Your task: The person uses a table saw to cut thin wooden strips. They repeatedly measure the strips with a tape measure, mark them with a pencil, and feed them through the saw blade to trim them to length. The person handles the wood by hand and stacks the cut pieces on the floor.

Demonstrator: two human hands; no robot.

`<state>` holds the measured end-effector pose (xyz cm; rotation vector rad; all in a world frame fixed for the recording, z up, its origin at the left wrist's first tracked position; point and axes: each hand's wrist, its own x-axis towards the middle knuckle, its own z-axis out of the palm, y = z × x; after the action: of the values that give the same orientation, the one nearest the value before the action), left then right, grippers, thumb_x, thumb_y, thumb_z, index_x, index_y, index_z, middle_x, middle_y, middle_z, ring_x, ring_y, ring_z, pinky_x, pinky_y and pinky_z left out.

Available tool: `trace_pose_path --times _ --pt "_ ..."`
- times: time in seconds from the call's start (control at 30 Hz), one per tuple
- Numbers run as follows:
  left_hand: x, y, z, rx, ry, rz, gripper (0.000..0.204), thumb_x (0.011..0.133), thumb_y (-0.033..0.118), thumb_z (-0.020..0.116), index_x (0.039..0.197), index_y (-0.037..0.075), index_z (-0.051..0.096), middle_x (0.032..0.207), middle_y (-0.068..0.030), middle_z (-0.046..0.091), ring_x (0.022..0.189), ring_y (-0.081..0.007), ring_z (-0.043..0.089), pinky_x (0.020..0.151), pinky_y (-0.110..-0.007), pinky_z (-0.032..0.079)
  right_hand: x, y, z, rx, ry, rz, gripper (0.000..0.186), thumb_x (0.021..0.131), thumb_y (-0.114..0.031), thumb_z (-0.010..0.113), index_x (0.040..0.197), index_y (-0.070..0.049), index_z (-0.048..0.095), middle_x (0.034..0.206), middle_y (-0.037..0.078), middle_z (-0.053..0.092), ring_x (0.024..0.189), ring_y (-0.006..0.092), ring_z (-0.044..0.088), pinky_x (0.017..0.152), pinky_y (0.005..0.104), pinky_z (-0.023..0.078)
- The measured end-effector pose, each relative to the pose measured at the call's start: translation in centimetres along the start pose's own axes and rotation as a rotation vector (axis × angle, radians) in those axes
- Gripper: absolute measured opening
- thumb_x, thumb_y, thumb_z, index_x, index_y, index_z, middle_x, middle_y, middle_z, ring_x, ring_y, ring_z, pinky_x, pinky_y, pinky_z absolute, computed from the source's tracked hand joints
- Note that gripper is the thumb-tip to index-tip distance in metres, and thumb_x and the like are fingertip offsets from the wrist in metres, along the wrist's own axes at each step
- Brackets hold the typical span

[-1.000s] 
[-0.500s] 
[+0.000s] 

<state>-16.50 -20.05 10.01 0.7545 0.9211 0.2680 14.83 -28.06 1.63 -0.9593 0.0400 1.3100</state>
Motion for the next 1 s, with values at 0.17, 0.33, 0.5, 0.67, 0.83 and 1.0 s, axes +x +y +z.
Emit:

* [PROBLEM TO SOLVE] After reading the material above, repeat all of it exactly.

* [OUTPUT FOR THIS EXERCISE]
Your task: The person uses a table saw to cut thin wooden strips. They repeatedly measure the strips with a tape measure, mark them with a pencil, and feed them through the saw blade to trim them to length. The person handles the wood by hand and stacks the cut pieces on the floor.

Demonstrator: two human hands; no robot.

`<state>` holds the measured end-effector pose (xyz cm; rotation vector rad; all in a world frame fixed for the recording, z up, its origin at the left wrist's first tracked position; point and axes: each hand's wrist, its own x-axis towards the middle knuckle, its own z-axis out of the palm, y = z × x; after the action: of the values that give the same orientation, the one nearest the value before the action), left then right, grippers, thumb_x, thumb_y, thumb_z, index_x, index_y, index_z, middle_x, middle_y, middle_z, ring_x, ring_y, ring_z, pinky_x, pinky_y and pinky_z left out.

Available tool: `trace_pose_path --times _ --pt "_ ..."`
- times: time in seconds from the call's start (control at 30 Hz), one per tuple
- Numbers run as follows:
  left_hand: x, y, z, rx, ry, rz, gripper (0.000..0.204), thumb_x (0.011..0.133), thumb_y (-0.033..0.118), thumb_z (-0.020..0.116), index_x (0.039..0.197), index_y (-0.037..0.075), index_z (-0.051..0.096), middle_x (0.032..0.207), middle_y (-0.068..0.030), middle_z (-0.046..0.091), ring_x (0.022..0.189), ring_y (-0.081..0.007), ring_z (-0.043..0.089), pinky_x (0.020..0.151), pinky_y (-0.110..-0.007), pinky_z (-0.032..0.079)
  right_hand: x, y, z, rx, ry, rz, gripper (0.000..0.186), thumb_x (0.021..0.131), thumb_y (-0.114..0.031), thumb_z (-0.010..0.113), index_x (0.040..0.197), index_y (-0.070..0.049), index_z (-0.048..0.095), middle_x (0.034..0.206), middle_y (-0.037..0.078), middle_z (-0.053..0.092), ring_x (0.024..0.189), ring_y (-0.006..0.092), ring_z (-0.044..0.088), pinky_x (0.017..0.152), pinky_y (0.005..0.104), pinky_z (-0.023..0.078)
- The measured end-effector pose, each relative to the pose measured at the call's start: translation in centimetres along the start pose's own axes and rotation as a rotation vector (axis × angle, radians) in those axes
- Gripper: absolute measured opening
- thumb_x, thumb_y, thumb_z, index_x, index_y, index_z, middle_x, middle_y, middle_z, ring_x, ring_y, ring_z, pinky_x, pinky_y, pinky_z absolute, computed from the source's tracked hand joints
- Note that gripper is the thumb-tip to index-tip distance in metres, and thumb_x and the like are fingertip offsets from the wrist in metres, along the wrist's own axes at each step
- Brackets hold the typical span

[-1.000s] 
[-0.500s] 
[+0.000s] 

<state>-16.50 -20.05 10.01 0.7545 0.9211 0.2680 14.83 -28.06 1.63 -0.9593 0.0400 1.3100</state>
Motion for the next 1 s, with values at 0.17, 0.33, 0.5, 0.67, 0.83 and 1.0 s, axes +x +y +z.
Emit:

The exercise concludes with that.